Sometime later in the same community, an eccentric young woman, Masha, has sex with a man she just met. When Masha's face grossly distorts during their sexual encounter, the man punches her in the face. The commotion alarms her roommate Rachel, a local museum director, who forces him out of the house. Rachel shares with Masha her own story about an abusive relationship she had with her former fiancé. Masha confides in Rachel that she believes she will inherit the supernatural powers her grandmother—the same woman who appeared to Sarah—possesses once her grandmother dies. The next day, Masha visits Rachel's office, but the receptionist informs her Rachel is at lunch. Masha relays to the receptionist what occurred the night before, co-opting details Rachel had described of her own relationship, and presenting them as her own. Rachel confronts Masha about this, but she seems impervious. Rachel, who is planning to visit her family for Christmas, tells Masha she wants her to move out while Rachel is away.

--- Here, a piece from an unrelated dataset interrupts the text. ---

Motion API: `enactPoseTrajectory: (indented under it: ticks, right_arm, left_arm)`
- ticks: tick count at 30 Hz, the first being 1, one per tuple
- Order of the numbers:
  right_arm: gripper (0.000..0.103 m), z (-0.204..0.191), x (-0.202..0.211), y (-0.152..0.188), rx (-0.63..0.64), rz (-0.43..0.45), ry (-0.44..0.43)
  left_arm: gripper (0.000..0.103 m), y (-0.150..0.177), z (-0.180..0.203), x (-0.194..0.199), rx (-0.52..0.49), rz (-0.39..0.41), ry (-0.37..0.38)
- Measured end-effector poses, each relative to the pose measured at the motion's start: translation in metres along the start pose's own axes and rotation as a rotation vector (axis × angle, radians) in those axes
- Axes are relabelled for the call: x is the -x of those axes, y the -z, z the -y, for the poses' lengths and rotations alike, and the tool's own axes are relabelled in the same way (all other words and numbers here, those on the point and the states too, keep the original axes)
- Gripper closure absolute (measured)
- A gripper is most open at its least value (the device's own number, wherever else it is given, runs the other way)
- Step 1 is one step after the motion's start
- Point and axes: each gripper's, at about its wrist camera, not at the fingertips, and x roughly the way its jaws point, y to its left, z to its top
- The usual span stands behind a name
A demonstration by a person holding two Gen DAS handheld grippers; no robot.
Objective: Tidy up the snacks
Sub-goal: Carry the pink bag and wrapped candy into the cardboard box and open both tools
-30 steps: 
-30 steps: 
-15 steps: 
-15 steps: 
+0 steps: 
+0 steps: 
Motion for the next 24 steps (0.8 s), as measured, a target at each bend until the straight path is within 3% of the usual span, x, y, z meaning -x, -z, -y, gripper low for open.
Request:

That night, Masha's grandmother dies in her home, and Masha simultaneously becomes possessed. Masha crashes a local Christmas house party, which Dustin and Melissa, still reeling from Simon's death, also happen to be attending. Masha violently attacks a female party guest in the bathroom, and Dustin overhears her repeating a strange mantra, the same one he heard Sarah repeating the night she disappeared. Outside, as Dustin explains the incident to Melissa, Melissa is hit and killed by a passing motorist. The next morning, upon news of Melissa's death, Rachel reveals she was a friend of hers.

On Christmas Eve, Rachel's mother Mary awaits her arrival, and is confused when Masha appears at her door, claiming that Rachel is en route, and that Rachel invited her because she had no one to celebrate the holiday with. When Mary lets her in, Masha presents her with a gift of a live rabbit, which she claims is Rachel, therianthropized. When a disturbed Mary orders Masha to leave, Masha breaks the rabbit's neck and throws it under the dining table. When Mary looks beneath the table, she sees the dead body of Rachel. Mary flees into the garage, only to witness an apparition of Masha's grandmother, who forces Mary to stab herself to death.

Rachel's boyfriend Charlie arrives at the house, and is attacked and restrained by Masha with her supernatural powers. Dustin arrives unexpectedly and douses Masha with gasoline before lighting her on fire. Masha, severely burned, awakens in her grandmother's house surrounded by several other witches. Her grandmother's corpse lies in a chair in the room. The witches invoke the devil, who appears in the room, ordering the witches to "bow to their new queen".

Some time later, a raving Sarah, finally discovered by authorities, is interviewed by a detective, and claims a witch ate her baby. When the lights go out, Masha's grandmother appears as Sarah laughs hysterically.

==Release==
Two Witches screened at the Salem, Massachusetts Horror Film Festival on October 1, 2021.

The film was released on Blu-ray by Arrow Films on October 18, 2022.

==Reception==
On the internet review aggregator Rotten Tomatoes, the film holds a 91% approval rating based on 22 reviews.

Leslie Felperin of The Guardian gave the film a mixed review, writing that although actress Rebekah Kennedy's "crazed smile buoys the back half of the film considerably, it’s all pretty episodic and blurry."